* [Directions]: Please list all lines of the material below in which the string "silver" occurs.

[Start of section]

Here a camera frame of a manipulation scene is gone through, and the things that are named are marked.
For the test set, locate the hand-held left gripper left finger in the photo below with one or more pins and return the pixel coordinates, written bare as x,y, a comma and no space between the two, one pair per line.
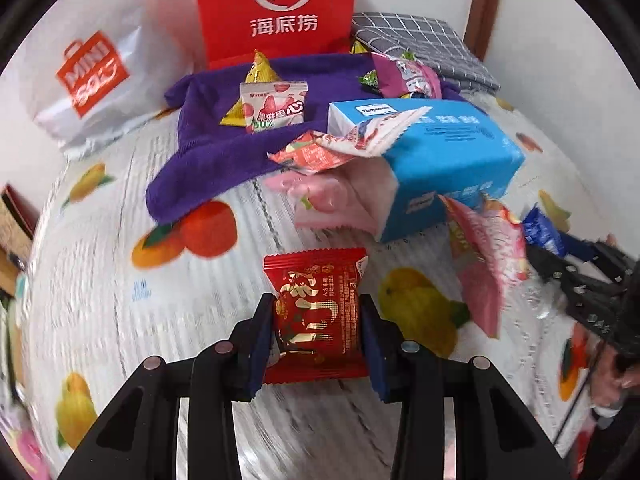
260,360

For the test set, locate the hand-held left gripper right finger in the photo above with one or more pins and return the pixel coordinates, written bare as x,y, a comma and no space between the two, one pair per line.
374,355

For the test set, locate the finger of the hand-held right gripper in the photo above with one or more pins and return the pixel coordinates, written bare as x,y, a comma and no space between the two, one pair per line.
600,260
575,292

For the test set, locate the blue snack packet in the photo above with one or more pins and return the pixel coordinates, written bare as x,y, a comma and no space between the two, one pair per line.
542,230

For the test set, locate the red snack packet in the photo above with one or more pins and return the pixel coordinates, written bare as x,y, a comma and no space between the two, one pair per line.
315,310

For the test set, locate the pink yellow-edged snack packet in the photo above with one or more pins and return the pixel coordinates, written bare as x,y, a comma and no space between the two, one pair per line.
400,75
480,280

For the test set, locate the purple towel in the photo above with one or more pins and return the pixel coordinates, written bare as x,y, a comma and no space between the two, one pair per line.
210,170

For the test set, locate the green triangular snack packet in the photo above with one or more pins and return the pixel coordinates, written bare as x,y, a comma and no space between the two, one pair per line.
370,79

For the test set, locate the yellow triangular snack packet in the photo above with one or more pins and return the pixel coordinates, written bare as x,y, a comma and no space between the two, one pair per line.
260,67

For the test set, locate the person's right hand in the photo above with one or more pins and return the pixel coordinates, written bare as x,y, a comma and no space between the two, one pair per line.
607,380

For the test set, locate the blue tissue box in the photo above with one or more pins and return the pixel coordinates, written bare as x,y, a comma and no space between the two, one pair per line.
450,160

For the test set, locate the grey checked folded cloth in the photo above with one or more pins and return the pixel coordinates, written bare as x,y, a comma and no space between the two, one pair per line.
430,45

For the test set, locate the white plastic bag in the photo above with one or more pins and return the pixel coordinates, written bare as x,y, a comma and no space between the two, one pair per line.
125,95

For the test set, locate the yellow green packet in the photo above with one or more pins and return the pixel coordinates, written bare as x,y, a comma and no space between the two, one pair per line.
357,47

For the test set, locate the red paper bag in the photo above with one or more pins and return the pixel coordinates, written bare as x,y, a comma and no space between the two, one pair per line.
275,10

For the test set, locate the brown wooden door frame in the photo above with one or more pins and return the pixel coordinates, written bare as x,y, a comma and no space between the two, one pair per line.
482,10

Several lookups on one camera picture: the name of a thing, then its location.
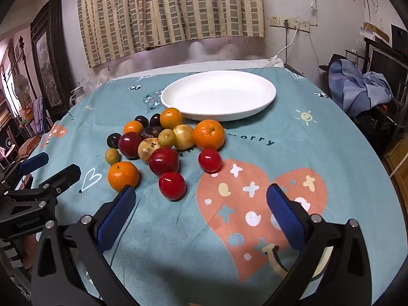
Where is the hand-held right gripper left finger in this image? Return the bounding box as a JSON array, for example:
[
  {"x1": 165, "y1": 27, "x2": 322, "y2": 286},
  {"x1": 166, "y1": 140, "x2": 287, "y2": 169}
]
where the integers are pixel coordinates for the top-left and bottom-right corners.
[{"x1": 30, "y1": 185, "x2": 137, "y2": 306}]

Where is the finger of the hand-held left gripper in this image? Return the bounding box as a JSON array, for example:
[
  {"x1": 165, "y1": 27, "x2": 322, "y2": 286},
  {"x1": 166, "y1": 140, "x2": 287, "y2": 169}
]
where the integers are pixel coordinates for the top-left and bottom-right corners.
[
  {"x1": 40, "y1": 164, "x2": 82, "y2": 198},
  {"x1": 18, "y1": 152, "x2": 49, "y2": 176}
]

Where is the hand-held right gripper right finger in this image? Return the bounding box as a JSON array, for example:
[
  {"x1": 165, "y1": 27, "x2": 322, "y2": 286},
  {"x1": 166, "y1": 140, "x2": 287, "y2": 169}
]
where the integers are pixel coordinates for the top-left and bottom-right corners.
[{"x1": 261, "y1": 183, "x2": 372, "y2": 306}]

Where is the small green yellow fruit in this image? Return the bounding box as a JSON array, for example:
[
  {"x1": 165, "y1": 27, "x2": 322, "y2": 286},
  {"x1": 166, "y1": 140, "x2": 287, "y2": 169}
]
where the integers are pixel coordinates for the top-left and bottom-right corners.
[
  {"x1": 158, "y1": 129, "x2": 177, "y2": 148},
  {"x1": 105, "y1": 148, "x2": 121, "y2": 165}
]

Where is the red cherry tomato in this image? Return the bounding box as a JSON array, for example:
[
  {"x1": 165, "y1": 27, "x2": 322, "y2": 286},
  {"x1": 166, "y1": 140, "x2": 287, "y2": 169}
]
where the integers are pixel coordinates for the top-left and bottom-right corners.
[
  {"x1": 148, "y1": 147, "x2": 180, "y2": 176},
  {"x1": 198, "y1": 148, "x2": 223, "y2": 173}
]

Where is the dark red plum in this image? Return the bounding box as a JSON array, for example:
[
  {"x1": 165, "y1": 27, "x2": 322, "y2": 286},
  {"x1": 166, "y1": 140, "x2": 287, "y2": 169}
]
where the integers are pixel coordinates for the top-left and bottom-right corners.
[{"x1": 118, "y1": 132, "x2": 143, "y2": 160}]

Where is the small orange mandarin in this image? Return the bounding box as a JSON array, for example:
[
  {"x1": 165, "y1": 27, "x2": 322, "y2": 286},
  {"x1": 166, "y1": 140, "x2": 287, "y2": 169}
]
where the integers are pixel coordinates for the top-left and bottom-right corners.
[{"x1": 123, "y1": 120, "x2": 144, "y2": 134}]

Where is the large orange mandarin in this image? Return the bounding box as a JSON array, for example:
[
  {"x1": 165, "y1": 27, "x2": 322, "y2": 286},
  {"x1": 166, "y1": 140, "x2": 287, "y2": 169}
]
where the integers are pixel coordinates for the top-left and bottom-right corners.
[{"x1": 193, "y1": 119, "x2": 225, "y2": 150}]

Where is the white oval plate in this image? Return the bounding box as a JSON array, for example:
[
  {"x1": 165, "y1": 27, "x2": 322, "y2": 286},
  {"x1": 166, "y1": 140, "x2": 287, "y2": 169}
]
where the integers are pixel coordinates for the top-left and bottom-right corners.
[{"x1": 160, "y1": 71, "x2": 277, "y2": 122}]

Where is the teal printed blanket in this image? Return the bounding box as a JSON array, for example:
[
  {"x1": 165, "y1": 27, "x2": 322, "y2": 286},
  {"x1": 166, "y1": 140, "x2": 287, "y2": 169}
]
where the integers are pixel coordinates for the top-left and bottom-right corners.
[{"x1": 30, "y1": 67, "x2": 399, "y2": 306}]

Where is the yellow brown spotted fruit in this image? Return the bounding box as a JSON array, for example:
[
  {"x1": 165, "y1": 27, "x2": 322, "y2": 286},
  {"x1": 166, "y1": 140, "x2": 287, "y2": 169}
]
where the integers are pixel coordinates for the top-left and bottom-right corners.
[{"x1": 138, "y1": 138, "x2": 161, "y2": 163}]

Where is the standing fan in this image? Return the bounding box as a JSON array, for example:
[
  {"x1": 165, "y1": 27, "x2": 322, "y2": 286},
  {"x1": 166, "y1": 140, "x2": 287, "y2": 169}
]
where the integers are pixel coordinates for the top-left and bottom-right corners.
[{"x1": 13, "y1": 74, "x2": 31, "y2": 98}]

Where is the white kettle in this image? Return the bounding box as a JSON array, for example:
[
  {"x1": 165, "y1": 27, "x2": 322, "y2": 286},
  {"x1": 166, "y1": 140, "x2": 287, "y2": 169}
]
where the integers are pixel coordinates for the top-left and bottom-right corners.
[{"x1": 69, "y1": 86, "x2": 86, "y2": 107}]

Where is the brown wrinkled passion fruit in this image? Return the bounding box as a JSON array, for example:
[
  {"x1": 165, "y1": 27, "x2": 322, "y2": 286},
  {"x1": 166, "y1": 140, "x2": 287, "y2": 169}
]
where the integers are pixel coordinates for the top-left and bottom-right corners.
[{"x1": 141, "y1": 125, "x2": 164, "y2": 139}]

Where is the dark framed picture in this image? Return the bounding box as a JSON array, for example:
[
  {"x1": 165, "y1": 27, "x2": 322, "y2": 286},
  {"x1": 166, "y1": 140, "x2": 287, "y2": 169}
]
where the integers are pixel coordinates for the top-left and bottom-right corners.
[{"x1": 30, "y1": 0, "x2": 72, "y2": 118}]

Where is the clear plastic bag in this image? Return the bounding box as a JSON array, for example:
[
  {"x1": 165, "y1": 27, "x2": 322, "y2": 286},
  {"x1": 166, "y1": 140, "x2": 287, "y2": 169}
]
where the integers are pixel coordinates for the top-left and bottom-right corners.
[{"x1": 86, "y1": 70, "x2": 112, "y2": 88}]

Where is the yellow passion fruit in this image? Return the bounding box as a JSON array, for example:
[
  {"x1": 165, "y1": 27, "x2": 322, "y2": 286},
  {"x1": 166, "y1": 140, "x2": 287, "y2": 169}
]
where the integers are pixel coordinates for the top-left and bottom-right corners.
[{"x1": 173, "y1": 124, "x2": 195, "y2": 150}]

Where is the blue crumpled cloth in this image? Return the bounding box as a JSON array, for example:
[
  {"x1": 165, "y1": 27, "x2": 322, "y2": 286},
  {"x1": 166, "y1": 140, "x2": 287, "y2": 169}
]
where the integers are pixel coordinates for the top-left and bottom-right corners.
[{"x1": 328, "y1": 60, "x2": 394, "y2": 117}]

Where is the black hat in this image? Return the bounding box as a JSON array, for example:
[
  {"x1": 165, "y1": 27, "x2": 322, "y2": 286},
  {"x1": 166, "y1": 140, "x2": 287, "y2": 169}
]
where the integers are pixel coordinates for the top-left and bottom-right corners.
[{"x1": 319, "y1": 54, "x2": 348, "y2": 72}]

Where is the black monitor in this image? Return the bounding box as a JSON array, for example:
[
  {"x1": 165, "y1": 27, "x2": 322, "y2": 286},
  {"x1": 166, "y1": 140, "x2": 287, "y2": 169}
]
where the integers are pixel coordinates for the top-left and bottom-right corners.
[{"x1": 370, "y1": 48, "x2": 408, "y2": 93}]

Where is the checked beige curtain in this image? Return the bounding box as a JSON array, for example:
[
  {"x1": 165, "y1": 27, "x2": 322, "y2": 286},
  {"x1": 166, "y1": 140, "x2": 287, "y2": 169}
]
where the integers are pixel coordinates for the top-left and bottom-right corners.
[{"x1": 76, "y1": 0, "x2": 266, "y2": 68}]

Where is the cardboard box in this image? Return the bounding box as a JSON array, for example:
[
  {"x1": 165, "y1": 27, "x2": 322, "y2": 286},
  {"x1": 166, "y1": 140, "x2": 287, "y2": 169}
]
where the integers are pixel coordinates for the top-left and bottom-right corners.
[{"x1": 363, "y1": 22, "x2": 390, "y2": 43}]

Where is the black speaker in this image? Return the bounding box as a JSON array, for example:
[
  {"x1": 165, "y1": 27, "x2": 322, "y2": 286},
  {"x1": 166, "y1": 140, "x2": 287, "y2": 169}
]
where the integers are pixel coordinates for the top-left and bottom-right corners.
[{"x1": 390, "y1": 24, "x2": 408, "y2": 52}]

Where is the white power cable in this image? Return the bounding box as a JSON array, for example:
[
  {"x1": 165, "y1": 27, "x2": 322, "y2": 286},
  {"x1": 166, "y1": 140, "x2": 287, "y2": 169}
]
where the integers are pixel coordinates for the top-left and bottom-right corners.
[{"x1": 272, "y1": 25, "x2": 302, "y2": 64}]

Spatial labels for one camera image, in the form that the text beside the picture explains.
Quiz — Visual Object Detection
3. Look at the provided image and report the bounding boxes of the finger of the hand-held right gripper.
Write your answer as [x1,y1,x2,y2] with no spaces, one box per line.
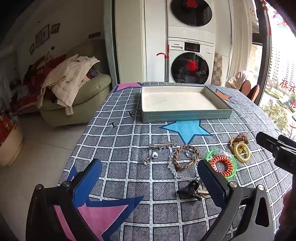
[255,132,282,156]
[277,134,296,149]

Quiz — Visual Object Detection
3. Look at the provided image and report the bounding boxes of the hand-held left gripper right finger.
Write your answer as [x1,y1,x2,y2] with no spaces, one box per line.
[197,159,275,241]

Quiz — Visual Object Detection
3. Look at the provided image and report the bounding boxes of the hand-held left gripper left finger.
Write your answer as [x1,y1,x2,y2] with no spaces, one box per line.
[26,159,102,241]

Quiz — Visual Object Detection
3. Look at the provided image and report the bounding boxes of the orange coil hair tie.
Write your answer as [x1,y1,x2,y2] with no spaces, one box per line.
[209,155,233,178]

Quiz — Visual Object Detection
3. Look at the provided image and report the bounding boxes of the green translucent bangle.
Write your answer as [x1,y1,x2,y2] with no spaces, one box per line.
[205,149,239,181]

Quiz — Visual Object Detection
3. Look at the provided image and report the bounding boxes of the brown coil hair tie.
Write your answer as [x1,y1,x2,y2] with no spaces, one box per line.
[232,133,249,145]

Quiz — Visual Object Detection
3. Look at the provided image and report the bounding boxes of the yellow coil hair tie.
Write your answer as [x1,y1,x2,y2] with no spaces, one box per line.
[233,141,251,162]

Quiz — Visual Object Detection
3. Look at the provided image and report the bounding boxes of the brown braided bracelet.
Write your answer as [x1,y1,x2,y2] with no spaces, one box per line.
[173,145,200,171]

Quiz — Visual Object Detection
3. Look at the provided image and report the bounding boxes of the clear crystal bead bracelet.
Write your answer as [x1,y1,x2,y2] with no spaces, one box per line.
[168,148,202,179]

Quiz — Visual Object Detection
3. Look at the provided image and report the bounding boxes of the silver rhinestone hair clip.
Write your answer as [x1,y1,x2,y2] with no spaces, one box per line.
[149,141,178,149]

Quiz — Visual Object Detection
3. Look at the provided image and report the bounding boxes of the silver chain with pearl charm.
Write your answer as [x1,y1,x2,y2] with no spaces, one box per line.
[141,151,159,166]

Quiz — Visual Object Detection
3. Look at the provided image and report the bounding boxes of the teal tray with white lining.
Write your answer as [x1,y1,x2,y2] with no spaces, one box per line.
[140,85,233,123]

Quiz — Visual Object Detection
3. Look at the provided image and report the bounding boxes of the person's right forearm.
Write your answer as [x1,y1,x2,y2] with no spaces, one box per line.
[275,188,296,241]

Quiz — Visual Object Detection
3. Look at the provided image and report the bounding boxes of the beige rubber bands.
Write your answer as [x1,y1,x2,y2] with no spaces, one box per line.
[196,189,211,200]

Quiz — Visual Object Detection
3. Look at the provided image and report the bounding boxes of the black key bunch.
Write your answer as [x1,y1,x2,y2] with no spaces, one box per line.
[177,179,203,201]

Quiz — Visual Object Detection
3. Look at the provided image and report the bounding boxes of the grey checked cloth with stars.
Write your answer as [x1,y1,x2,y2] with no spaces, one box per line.
[57,82,295,241]

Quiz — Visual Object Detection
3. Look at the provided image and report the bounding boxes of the red window decal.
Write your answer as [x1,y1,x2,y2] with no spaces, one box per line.
[278,78,296,107]

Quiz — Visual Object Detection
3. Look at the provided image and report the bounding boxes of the brown chair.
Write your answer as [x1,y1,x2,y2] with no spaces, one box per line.
[240,80,261,103]

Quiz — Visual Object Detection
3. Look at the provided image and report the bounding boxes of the beige cloth on chair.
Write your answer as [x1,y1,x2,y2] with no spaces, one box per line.
[225,70,248,90]

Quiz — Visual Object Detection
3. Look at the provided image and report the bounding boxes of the cream basket with red contents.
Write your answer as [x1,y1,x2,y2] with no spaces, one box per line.
[0,115,24,167]

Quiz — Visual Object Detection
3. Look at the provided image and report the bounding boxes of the checkered hanging towel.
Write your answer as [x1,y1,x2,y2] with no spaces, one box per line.
[211,52,223,86]

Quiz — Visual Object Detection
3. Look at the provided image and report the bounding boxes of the pale green sofa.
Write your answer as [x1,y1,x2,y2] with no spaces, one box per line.
[39,39,113,127]

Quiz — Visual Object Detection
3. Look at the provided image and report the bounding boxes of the beige jacket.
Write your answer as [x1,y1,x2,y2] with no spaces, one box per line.
[38,54,101,115]

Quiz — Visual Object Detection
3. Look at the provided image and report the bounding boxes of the white washing machine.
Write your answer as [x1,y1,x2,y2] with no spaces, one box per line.
[167,37,215,85]

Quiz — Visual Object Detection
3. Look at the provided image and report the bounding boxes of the pile of red clothes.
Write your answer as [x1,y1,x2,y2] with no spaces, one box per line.
[10,54,68,112]

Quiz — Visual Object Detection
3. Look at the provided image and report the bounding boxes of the red hanging ornament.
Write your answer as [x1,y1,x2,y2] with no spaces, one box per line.
[260,0,273,37]

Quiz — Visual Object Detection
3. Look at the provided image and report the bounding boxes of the red hook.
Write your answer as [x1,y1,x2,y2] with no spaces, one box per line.
[156,44,170,59]

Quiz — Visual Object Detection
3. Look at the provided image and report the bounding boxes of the white tumble dryer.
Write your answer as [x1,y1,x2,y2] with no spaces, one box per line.
[167,0,217,39]

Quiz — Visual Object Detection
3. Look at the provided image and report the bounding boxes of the large dark picture frame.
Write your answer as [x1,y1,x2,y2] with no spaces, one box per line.
[35,24,50,48]

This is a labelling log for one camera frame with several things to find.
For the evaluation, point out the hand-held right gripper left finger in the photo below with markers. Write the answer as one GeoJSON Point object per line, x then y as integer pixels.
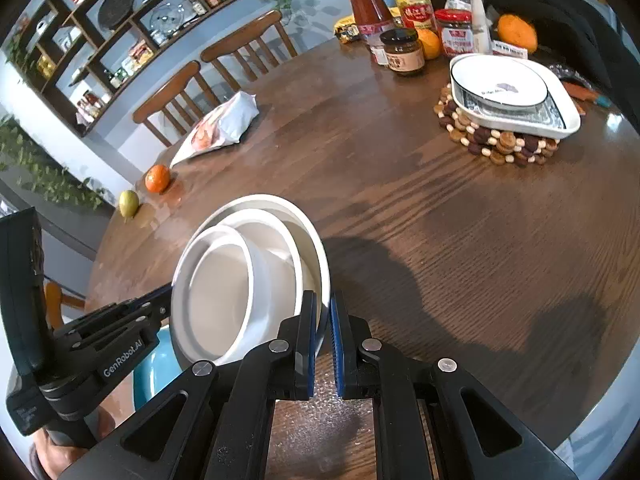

[End of section]

* [Answer for this exercise]:
3. Look at the provided image and report the bounding boxes of the silver rhinestone hair clip.
3. Look at the provided image and report the bounding boxes of the silver chain with pearl charm.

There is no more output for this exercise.